Placido disc-based topography
The first technology capable of generating topographic maps of the cornea was based on the Placido disc. It uses the images of a series of concentric circles reflected on the surface of the cornea to measure the geometric values of the slope at different points of the cornea (Figure 1). With these measurements the values of axial and tangential curvature are calculated, but only of the anterior surface of the cornea and it is not possible to know the values of its elevation with respect to a reference plane. It would therefore be debatable whether we can properly speak of "topography". To denote the exclusive measurement of curvatures without considering the elevations, we proposed some time ago as the most appropriate term the one of «kurtography» (from the Greek «kurtós», curved)1.
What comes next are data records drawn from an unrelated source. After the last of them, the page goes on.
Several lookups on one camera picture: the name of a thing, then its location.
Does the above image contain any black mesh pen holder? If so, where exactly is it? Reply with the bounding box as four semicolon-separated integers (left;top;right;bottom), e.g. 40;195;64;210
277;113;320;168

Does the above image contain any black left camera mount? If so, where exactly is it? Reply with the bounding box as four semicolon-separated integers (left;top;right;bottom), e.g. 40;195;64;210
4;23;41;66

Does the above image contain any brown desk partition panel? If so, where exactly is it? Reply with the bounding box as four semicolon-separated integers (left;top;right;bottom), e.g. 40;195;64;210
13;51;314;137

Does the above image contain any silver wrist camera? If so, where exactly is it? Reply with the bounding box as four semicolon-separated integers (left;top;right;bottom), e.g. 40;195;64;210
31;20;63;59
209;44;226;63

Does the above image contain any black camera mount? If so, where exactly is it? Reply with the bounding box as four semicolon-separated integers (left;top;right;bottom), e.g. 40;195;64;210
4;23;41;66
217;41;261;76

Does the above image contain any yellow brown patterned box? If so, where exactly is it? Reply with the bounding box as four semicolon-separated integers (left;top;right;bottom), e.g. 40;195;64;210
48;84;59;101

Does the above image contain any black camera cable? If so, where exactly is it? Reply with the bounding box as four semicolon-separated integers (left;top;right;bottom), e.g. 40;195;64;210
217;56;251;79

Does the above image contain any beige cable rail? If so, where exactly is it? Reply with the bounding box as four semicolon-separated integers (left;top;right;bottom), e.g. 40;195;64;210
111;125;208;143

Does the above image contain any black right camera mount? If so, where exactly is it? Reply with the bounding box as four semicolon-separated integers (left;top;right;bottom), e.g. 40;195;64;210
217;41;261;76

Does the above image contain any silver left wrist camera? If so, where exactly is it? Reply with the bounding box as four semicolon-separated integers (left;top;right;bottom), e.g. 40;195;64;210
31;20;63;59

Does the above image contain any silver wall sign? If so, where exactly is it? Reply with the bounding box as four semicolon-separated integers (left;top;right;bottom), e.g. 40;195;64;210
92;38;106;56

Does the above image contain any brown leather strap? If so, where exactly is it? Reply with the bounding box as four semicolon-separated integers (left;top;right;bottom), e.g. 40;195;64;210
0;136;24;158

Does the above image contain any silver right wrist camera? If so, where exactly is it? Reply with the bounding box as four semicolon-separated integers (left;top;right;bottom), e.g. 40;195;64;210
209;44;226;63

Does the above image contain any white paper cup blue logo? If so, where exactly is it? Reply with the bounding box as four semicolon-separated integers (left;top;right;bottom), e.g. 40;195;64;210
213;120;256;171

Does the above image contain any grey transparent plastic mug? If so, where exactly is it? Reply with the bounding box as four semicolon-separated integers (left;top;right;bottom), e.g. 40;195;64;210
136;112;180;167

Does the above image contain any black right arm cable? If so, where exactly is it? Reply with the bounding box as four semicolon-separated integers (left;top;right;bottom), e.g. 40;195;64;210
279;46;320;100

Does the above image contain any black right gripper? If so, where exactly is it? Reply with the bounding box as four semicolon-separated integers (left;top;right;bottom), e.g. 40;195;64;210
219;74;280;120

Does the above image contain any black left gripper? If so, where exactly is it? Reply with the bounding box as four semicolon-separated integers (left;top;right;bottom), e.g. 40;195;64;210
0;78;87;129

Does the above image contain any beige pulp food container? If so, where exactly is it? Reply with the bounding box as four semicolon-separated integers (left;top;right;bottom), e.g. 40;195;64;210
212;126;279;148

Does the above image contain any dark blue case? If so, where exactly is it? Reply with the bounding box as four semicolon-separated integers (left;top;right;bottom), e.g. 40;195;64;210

Figure 1: Placido disc-based topographer. It allows to measure the curvatures of the anterior surface by the geometric analysis of the shape of the reflected rings.
Placido disc topography has been used for many years to determine the power of the cornea, by converting the values of radius of curvature (r, in mm), into diopters (D). This requires assuming a certain refractive index. Usually the formula D = (1.3375 - 1) * (1000) / r is used. With the advent of corneal refractive surgery, some shortcomings of this technology became apparent. Since it infers the total power of the cornea from the values of only the anterior surface – using the keratometric index – the results are only approximate, often without the sufficient precision required by the current refractive surgery and the calculations for intraocular lenses (IOL). It remains useful, however, to determine the amount and type of astigmatism, both preoperatively and, above all, in the postoperative controls after keratoplasty, since this remains one of the main problems after this surgery.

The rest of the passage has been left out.